What to produce:
Go through the listing and copy each line that has the string "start" in it.

Material provided:

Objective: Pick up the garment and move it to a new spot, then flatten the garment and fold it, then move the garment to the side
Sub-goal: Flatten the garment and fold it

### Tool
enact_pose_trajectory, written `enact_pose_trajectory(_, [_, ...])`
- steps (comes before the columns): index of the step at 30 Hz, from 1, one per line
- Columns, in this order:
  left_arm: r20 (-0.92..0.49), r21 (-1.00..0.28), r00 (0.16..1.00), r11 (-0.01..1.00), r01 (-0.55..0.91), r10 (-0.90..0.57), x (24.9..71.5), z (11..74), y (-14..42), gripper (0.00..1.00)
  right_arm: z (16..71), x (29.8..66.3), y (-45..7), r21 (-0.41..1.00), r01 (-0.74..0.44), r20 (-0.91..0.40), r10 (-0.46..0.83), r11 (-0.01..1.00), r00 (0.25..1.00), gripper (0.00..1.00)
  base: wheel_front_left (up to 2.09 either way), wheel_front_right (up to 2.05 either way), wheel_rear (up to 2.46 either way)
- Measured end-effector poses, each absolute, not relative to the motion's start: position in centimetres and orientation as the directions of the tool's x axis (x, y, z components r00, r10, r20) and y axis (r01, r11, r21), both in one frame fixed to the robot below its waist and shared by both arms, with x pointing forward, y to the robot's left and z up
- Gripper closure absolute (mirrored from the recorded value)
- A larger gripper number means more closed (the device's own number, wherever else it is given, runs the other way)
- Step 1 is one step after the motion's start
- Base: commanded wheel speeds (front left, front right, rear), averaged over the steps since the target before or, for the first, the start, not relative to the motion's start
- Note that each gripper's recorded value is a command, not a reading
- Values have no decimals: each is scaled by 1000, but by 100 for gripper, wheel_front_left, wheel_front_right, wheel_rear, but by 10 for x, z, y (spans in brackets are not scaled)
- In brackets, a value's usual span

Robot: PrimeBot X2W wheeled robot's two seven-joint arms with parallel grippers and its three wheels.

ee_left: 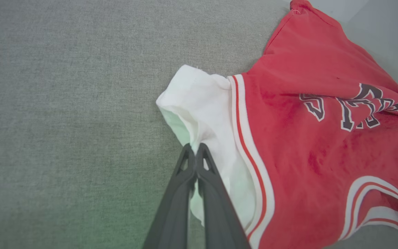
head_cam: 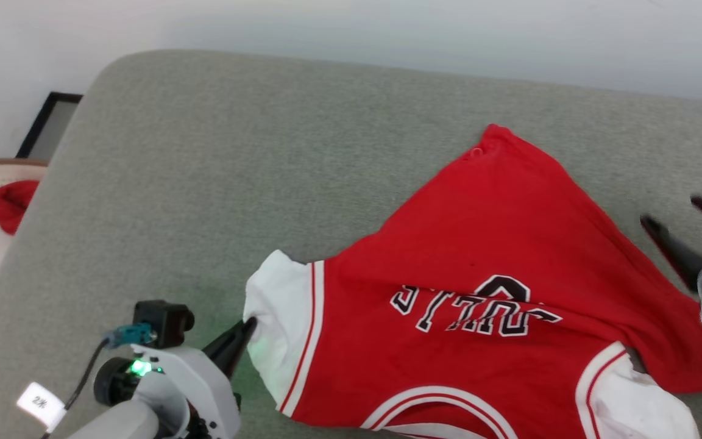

Task response:
- Measured end-effector poses, each absolute, not relative to the motion's start: position in centimetres and orientation as the directions of the tool's x axis (x, y, z components r00, r10, r20) and y axis (r01, r11, r21), both in one frame fixed to the robot below its waist and shared by both arms, with x pointing forward, y to the robot's left and z up
- Step 1 is one step after the motion's start
- Base: commanded wheel speeds (front left, front right, rear), averaged over the steps since the target before or, for the first, the start, not relative to the motion's start

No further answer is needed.